|Image from Premshree Pillai, |
Flickr (Creative Commons license).
Cafe Grumpy, Chelsea
224 West 20th Street (between 7th and 8th Avenues), Manhattan
The tiny and nearly unmarked Cafe Grumpy in Chelsea (there are other locations in Manhattan and Brooklyn, too) is my favorite coffee shop in New York City for atmosphere and espresso drinks and coffee. It's on a sleepy side street rather than an avenue, bringing a quiet calm and neighborhood feel. Small hand-written signs inside the cafe will tell you no laptops are allowed, as it would go against the grain of the environment they're trying to maintain. Strong and rich espresso marks the cappuccinos and lattes.
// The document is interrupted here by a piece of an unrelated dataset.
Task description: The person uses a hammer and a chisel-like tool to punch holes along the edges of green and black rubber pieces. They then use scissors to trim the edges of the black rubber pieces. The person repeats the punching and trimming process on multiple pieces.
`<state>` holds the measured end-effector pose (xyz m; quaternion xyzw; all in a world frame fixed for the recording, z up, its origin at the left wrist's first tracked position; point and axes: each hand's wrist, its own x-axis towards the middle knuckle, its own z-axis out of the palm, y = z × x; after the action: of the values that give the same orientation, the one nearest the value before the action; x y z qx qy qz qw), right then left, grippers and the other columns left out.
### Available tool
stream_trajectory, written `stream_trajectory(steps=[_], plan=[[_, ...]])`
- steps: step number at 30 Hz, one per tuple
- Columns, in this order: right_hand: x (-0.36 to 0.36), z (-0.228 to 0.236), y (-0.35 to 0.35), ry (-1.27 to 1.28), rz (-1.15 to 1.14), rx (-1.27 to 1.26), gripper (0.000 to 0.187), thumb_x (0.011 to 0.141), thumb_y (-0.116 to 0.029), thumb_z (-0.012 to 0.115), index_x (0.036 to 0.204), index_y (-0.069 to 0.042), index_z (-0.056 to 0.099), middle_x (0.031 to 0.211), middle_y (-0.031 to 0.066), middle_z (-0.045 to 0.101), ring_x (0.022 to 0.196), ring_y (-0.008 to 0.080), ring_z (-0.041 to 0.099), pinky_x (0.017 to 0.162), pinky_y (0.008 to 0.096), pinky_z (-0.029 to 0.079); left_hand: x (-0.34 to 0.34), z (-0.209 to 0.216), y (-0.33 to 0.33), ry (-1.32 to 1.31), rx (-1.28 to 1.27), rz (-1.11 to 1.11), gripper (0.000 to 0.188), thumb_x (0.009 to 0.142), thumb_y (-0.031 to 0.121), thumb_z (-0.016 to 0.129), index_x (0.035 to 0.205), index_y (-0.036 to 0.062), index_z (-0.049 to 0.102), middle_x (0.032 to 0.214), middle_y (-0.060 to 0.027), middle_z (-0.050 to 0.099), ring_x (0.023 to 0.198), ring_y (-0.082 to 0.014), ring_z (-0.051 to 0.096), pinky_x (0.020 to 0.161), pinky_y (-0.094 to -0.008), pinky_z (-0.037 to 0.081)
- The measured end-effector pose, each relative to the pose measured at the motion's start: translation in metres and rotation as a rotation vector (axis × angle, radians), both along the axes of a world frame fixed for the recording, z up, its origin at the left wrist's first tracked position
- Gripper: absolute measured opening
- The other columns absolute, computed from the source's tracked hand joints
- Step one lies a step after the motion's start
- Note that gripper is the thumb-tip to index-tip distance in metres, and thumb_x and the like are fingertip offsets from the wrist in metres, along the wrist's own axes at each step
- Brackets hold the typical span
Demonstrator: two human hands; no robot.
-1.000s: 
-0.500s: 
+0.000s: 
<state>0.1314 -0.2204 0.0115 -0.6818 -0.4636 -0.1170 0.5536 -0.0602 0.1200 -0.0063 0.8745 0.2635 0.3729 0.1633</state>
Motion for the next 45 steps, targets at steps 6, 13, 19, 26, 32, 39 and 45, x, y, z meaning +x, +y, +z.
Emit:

Thoughtfulness and patience go into each cup. And the serving sizes remain on the small European size, which I feel is necessary when dealing with fairly strong coffee. It can be a pain to nab a table, as Cafe Grumpy is almost always full, but it's worth waiting for a seat, as the atmosphere is half the draw.
Fika Espresso Bar
|Image from the blog Perfectly Pitched.|
Fika makes my favorite cappuccino in New York City, period. A lot of people disagree, saying Fika's espresso is not strong enough, and while I agree that it's not the strongest espresso Manhattan has to offer, coffee drinks with more punch tend to get muddy and compromise the flavor. Fika has balance, and that in itself is an under-appreciated art. Like Cafe Grumpy, Fika has a few locations, but the one I know best and like best is on Park Avenue (I had a bad experience at the one in midtown; it smelled like burnt popcorn). For atmosphere, I like Grumpy more, but for espresso drinks, Fika trumps Grumpy in balance and flavor. Fika, a Swedish word that can be used both as a noun and a verb to mean "little coffee break," lives up to its Scandinavian heritage by offering one of my favorite little chocoalte treats: the chokladbollar, a rich chocolate cake shaped like a golf ball and rolled in coconut flakes.
Zibetto Espresso Bar
1385 6th Avenue (at 56th Street), Manhattan
This tiny Italian espresso bar in midtown served me one of the best espressos of my life, and I will forever hold it in my heart for that. I have been meaning to go back and eat a miniature cannoli with bright flecks of orange peel for ages. Zibetto's Italian nature is true to form. Most patrons drinks while standing at a thin marble bar, and you pay the bill at the end, after you've finished your coffee. Zibetto is not open late, but it's an excellent stop on a wintry day while shopping.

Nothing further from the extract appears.